GOAL OF THE EXERCISE: Your task is to write out exactly the lines of the listing below, from the first down to the line that holds "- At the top".
BEGIN INFORMATION SUPPLIED
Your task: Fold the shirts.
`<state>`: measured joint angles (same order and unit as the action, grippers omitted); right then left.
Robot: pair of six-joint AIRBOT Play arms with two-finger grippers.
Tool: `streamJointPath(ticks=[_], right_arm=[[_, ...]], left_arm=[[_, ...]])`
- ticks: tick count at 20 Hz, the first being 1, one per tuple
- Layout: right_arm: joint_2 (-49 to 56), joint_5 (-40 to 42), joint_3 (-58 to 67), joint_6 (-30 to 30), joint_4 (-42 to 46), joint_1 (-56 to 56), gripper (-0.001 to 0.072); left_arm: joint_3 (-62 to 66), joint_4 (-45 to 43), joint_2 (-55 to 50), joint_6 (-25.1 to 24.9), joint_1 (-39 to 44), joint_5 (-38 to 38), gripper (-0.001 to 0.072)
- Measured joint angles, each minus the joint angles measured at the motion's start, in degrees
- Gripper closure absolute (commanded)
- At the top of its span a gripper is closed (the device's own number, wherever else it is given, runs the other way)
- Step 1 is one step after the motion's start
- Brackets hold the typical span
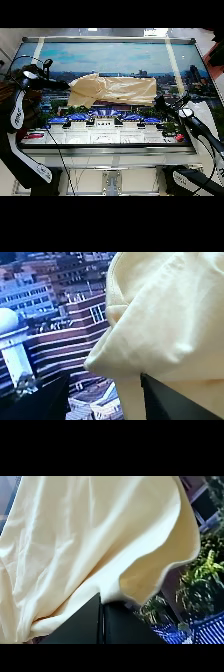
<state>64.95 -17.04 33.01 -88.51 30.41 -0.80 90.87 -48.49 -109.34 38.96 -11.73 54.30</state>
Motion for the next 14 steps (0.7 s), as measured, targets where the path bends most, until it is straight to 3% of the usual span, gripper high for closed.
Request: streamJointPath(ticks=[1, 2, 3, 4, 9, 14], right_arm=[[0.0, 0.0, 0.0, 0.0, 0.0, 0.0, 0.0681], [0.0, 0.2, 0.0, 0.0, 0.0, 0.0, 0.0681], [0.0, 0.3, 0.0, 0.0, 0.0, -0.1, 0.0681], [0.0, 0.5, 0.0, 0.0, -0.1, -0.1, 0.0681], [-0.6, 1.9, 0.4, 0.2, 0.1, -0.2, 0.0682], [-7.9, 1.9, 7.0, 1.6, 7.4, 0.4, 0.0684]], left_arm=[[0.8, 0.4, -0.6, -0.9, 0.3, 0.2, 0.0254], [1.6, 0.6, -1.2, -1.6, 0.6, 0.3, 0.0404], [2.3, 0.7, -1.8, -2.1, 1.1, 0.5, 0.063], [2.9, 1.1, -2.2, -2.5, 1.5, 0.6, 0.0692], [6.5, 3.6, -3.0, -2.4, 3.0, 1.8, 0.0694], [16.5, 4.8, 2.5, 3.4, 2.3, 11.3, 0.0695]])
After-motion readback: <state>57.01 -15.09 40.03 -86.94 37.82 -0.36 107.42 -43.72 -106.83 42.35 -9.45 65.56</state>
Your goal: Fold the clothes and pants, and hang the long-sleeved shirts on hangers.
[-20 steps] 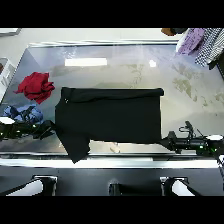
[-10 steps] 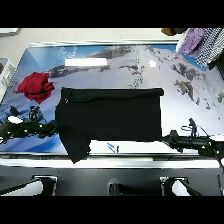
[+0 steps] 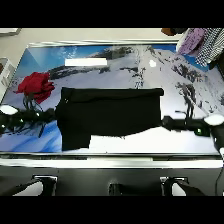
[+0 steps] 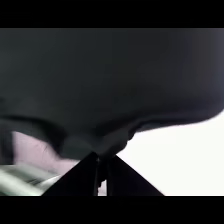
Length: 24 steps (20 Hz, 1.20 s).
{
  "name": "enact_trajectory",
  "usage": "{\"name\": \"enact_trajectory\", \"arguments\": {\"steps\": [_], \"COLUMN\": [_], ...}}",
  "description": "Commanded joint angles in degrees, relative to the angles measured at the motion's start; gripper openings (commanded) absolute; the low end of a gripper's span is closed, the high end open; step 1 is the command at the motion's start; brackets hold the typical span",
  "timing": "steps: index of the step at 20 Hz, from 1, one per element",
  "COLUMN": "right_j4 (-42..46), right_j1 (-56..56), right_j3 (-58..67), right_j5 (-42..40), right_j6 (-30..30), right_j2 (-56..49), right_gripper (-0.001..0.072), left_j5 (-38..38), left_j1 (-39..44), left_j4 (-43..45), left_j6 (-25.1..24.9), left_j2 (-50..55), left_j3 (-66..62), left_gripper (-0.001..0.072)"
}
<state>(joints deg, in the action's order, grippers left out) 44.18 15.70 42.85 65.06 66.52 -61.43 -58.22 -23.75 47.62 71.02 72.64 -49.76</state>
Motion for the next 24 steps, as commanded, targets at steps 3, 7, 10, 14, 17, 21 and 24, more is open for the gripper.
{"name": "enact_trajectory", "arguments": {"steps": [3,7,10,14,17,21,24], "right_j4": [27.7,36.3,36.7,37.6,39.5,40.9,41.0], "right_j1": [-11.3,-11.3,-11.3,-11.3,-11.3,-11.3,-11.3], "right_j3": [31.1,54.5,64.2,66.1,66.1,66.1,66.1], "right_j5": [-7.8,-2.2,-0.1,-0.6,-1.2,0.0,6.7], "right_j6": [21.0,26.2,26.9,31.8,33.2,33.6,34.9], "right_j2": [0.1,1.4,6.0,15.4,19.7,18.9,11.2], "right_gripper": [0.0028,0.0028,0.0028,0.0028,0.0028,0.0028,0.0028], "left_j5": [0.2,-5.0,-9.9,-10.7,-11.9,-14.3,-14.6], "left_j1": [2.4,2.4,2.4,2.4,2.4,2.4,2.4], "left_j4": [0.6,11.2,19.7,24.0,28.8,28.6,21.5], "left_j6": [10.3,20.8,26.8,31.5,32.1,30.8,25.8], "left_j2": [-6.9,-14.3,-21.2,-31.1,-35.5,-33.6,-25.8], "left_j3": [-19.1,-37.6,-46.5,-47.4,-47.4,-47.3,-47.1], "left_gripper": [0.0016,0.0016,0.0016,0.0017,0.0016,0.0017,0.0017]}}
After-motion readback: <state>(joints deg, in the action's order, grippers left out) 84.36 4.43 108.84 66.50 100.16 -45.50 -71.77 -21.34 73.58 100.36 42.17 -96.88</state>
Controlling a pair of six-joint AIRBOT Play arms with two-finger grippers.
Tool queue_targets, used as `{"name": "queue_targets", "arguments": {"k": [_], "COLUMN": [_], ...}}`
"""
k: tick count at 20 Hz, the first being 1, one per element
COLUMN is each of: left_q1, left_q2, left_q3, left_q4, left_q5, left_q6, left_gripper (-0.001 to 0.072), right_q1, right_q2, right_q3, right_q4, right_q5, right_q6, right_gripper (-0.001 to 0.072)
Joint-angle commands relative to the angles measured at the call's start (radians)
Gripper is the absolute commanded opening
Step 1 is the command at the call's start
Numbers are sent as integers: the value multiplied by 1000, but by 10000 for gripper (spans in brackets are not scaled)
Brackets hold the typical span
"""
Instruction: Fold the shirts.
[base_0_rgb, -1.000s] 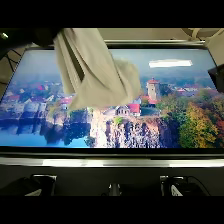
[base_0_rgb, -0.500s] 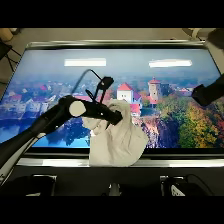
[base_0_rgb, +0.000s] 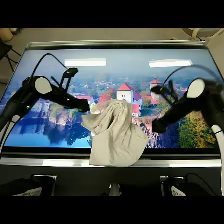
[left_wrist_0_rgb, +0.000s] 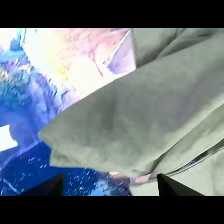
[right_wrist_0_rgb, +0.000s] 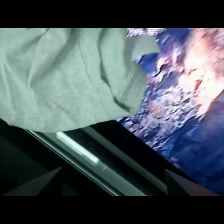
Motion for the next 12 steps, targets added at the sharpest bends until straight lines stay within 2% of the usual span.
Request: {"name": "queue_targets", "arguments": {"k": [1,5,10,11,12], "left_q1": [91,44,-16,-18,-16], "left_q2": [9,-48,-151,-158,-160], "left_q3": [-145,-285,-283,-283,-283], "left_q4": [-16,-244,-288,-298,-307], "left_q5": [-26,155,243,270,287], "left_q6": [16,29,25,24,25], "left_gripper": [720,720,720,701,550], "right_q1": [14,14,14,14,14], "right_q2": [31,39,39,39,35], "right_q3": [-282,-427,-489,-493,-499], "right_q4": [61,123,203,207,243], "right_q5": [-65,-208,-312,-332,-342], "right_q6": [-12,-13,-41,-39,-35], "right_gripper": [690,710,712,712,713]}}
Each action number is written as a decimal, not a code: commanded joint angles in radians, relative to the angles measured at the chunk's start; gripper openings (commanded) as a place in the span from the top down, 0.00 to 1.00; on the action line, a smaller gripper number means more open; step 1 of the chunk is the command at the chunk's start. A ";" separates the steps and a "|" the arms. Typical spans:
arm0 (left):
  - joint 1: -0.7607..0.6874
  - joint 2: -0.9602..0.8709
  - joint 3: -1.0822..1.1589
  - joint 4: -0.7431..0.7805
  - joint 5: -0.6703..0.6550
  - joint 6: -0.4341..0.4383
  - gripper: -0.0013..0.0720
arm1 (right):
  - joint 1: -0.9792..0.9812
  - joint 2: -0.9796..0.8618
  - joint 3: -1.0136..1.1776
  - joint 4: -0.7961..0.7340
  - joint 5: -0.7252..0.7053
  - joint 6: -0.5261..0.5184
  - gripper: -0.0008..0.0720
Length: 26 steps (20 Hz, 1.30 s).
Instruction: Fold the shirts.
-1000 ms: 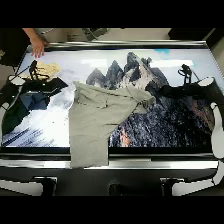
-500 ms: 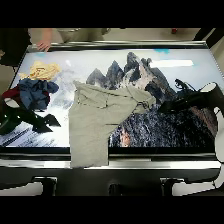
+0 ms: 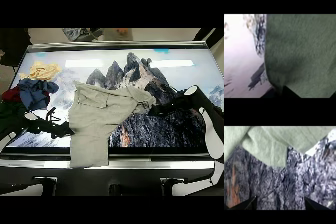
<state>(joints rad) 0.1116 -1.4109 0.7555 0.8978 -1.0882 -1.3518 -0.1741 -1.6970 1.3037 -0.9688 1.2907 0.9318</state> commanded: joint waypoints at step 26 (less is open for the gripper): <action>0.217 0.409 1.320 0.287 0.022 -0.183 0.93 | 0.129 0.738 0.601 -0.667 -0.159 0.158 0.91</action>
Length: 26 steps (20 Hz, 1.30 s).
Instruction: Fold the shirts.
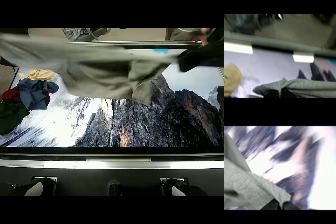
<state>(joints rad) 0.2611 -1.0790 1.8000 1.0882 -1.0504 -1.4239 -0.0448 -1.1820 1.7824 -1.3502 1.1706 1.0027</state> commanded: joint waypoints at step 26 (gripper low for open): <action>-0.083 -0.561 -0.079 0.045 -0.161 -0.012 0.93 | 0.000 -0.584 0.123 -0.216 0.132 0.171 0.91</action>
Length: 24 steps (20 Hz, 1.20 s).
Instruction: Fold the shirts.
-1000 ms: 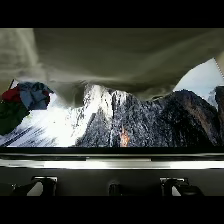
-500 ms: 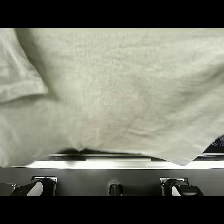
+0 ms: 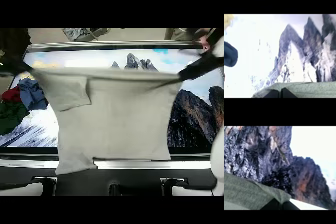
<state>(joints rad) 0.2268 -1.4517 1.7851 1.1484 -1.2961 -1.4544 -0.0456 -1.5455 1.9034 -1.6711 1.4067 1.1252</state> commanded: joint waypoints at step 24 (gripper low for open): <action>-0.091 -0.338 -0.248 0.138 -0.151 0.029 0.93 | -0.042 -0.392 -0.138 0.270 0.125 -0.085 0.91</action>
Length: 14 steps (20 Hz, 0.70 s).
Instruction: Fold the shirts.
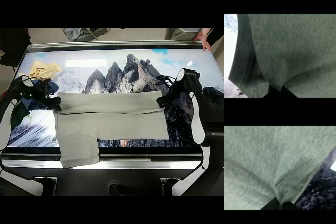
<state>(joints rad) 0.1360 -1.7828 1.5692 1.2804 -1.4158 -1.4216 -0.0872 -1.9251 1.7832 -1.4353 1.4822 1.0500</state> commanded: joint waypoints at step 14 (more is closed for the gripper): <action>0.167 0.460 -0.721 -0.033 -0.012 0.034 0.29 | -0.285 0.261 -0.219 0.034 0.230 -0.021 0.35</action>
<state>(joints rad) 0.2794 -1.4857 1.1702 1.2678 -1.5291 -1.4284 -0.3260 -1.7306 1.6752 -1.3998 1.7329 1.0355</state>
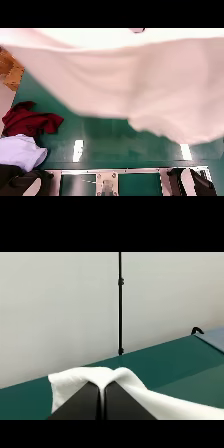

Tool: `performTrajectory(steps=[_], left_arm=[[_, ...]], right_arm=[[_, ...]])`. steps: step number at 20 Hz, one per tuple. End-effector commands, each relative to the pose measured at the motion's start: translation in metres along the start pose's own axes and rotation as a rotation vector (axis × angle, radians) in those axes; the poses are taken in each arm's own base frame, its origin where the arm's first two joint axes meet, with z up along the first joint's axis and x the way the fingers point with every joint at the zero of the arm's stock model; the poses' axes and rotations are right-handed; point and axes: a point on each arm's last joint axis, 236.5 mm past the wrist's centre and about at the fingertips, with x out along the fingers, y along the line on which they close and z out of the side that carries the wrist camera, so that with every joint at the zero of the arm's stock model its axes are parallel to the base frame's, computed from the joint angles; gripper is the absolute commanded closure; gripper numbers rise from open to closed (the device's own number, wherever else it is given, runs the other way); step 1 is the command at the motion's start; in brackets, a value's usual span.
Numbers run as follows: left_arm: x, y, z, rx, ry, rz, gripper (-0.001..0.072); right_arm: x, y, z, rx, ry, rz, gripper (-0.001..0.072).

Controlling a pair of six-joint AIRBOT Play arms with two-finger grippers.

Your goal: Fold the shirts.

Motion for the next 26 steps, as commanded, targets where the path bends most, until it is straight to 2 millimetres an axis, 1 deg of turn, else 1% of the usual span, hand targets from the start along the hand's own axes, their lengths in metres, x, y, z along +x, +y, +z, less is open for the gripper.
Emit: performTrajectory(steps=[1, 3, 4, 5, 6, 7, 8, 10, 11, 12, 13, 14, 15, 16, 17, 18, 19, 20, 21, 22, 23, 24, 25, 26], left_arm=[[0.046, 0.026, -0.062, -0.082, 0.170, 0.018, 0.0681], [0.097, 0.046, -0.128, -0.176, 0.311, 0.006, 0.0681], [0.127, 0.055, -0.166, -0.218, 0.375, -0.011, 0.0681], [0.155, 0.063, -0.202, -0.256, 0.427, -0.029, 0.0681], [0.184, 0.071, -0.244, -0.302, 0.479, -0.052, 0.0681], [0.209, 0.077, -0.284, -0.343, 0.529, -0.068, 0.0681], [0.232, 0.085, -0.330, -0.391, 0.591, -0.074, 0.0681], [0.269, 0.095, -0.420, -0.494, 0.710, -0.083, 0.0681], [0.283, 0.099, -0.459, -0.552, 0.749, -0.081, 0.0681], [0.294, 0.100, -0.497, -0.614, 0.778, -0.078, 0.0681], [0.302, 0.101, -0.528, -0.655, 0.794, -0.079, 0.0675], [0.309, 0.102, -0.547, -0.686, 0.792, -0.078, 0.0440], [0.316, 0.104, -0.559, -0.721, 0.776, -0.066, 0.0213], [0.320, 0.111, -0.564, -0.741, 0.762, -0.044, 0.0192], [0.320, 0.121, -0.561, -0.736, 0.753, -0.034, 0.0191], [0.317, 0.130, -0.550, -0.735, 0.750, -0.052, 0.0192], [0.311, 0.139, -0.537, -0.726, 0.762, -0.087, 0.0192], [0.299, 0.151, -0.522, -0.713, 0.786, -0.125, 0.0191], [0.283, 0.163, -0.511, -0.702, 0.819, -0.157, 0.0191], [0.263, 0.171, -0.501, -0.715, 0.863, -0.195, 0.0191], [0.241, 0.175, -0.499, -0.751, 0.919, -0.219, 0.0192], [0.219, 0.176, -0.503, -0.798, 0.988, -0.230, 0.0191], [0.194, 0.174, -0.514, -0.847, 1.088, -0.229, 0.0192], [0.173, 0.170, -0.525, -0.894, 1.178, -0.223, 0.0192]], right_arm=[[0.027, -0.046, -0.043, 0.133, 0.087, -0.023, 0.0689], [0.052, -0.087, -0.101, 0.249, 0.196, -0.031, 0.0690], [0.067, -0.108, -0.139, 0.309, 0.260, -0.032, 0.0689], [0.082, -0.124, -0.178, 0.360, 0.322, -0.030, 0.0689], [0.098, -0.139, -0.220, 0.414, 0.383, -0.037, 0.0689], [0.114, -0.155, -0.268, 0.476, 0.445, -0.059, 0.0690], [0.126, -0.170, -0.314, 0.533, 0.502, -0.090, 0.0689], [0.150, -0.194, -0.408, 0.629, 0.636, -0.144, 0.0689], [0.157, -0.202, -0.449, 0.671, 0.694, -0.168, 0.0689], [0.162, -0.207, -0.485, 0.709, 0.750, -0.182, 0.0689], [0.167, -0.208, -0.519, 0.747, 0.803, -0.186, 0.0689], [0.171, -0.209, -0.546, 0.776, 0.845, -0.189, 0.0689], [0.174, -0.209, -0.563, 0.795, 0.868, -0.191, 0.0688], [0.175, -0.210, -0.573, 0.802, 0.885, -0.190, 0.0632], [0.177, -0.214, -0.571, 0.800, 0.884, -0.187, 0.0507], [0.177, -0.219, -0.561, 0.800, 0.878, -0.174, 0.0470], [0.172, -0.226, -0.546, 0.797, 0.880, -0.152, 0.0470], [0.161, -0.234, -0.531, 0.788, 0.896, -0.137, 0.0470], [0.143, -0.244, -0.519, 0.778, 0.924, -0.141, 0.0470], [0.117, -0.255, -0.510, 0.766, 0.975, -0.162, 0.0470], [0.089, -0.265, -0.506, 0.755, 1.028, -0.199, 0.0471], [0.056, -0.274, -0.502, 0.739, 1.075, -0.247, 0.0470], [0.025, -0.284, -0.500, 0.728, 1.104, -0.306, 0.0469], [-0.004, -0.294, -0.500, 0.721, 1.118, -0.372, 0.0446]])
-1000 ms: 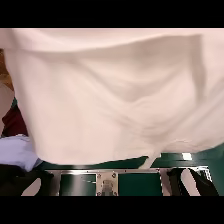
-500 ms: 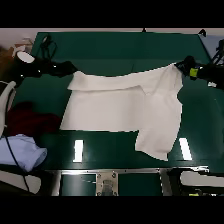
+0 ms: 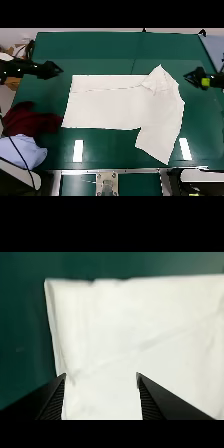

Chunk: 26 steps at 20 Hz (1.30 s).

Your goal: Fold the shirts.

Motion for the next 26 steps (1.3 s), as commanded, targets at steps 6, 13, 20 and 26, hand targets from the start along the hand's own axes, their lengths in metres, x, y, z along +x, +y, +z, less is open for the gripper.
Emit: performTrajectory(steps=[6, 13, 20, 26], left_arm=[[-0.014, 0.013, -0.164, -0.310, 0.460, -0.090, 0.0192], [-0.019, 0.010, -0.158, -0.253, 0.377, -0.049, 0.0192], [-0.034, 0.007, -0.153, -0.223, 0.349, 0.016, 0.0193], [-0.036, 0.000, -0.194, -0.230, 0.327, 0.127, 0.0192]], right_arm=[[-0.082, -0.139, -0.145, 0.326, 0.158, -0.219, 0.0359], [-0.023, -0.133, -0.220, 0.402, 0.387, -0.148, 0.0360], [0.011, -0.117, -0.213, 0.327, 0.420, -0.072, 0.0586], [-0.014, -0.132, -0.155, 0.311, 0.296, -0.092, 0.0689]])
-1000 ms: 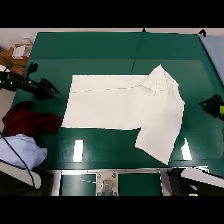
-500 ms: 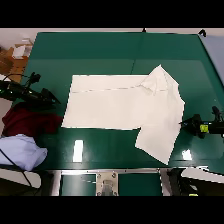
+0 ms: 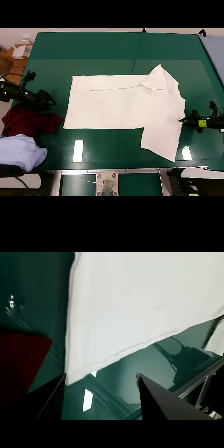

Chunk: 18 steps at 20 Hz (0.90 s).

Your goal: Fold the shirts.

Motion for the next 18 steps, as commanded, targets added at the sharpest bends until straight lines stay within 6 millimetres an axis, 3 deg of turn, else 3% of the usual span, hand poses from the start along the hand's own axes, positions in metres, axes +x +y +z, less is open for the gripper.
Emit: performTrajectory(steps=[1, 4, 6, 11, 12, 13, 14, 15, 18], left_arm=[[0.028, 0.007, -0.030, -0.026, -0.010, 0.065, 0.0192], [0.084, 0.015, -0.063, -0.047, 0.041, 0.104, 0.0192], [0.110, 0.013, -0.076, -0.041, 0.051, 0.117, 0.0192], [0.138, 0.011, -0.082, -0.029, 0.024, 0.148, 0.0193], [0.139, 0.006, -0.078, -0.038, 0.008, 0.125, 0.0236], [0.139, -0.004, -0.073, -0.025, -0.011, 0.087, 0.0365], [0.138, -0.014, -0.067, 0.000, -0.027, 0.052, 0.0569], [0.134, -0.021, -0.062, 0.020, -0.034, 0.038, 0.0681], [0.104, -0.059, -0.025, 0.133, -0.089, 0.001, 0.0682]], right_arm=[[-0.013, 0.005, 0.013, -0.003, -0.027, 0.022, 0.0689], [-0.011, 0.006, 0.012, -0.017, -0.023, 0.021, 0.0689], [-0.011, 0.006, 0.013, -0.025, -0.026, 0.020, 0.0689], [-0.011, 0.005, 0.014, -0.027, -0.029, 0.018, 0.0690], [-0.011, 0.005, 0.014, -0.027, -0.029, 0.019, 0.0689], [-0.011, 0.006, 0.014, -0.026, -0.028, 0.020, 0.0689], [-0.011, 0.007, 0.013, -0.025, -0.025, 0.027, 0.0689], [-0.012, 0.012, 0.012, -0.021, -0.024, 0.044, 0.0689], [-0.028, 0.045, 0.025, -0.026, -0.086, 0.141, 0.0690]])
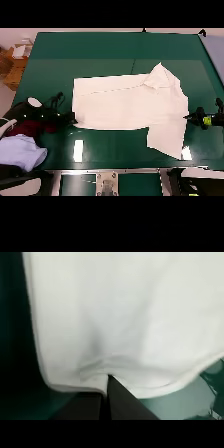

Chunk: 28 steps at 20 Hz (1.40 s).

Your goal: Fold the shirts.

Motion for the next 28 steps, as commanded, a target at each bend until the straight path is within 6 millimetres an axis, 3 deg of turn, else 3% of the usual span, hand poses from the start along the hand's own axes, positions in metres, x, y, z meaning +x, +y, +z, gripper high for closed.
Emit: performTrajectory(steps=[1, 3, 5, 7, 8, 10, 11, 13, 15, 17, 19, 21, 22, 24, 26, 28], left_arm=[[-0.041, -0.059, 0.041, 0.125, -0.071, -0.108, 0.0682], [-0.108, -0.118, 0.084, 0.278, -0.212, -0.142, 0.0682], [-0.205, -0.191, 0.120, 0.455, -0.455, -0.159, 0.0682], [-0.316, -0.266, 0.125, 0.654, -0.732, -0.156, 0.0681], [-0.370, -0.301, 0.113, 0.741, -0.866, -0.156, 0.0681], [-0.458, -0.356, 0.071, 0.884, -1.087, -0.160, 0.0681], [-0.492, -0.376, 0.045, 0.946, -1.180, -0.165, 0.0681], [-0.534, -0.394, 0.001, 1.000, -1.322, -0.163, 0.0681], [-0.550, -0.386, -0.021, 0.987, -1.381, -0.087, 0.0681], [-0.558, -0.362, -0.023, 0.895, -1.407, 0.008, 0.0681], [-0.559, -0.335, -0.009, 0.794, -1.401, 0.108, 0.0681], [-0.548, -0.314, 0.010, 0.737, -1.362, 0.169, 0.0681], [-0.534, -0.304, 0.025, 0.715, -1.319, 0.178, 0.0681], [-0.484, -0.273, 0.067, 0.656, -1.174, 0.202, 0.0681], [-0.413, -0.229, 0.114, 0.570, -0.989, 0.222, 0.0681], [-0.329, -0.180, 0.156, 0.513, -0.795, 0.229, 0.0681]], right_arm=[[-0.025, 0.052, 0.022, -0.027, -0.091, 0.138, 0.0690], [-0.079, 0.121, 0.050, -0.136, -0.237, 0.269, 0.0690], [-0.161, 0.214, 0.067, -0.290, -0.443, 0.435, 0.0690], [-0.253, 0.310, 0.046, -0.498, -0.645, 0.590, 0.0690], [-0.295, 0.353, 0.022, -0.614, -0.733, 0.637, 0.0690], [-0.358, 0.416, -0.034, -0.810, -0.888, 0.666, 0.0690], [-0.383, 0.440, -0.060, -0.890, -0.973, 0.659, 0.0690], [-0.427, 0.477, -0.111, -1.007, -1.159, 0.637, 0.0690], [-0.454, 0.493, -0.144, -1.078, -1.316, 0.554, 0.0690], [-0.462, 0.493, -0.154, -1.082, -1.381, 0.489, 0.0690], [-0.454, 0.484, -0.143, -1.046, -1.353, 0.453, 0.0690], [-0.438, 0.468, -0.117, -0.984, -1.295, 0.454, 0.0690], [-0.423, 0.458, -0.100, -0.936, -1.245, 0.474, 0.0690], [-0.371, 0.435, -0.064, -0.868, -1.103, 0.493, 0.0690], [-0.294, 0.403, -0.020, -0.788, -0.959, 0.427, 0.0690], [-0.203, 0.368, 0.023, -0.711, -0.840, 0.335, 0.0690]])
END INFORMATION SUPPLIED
RESPONSE:
Your task: Fold the shirts.
`<state>`: measured joint angles (same order and unit as the action, grippers omitted); right then left.
Robot: pair of six-joint AIRBOT Play arms with two-finger grippers.
Tool: `streamJointPath(ticks=[_], right_arm=[[_, ...]], left_arm=[[_, ...]])`
- ticks: tick count at 20 Hz, the first being 1, one per tuple
- Layout: right_arm: joint_2 (-49 to 56), joint_5 (-40 to 42), joint_3 (-58 to 67), joint_6 (-30 to 30), joint_4 (-42 to 46), joint_1 (-56 to 56), gripper (-0.001 to 0.072); left_arm: joint_3 (-62 to 66), joint_4 (-45 to 43), joint_2 (-55 to 50), joint_6 (-25.1 to 24.9), joint_1 (-39 to 44), joint_5 (-38 to 38), gripper (-0.001 to 0.072)
- Measured joint angles, each minus the joint angles measured at the motion's start, in degrees
- Gripper closure absolute (commanded)
- At the top of its span a gripper is closed (the device's own number, wherever else it is given, runs the other way)

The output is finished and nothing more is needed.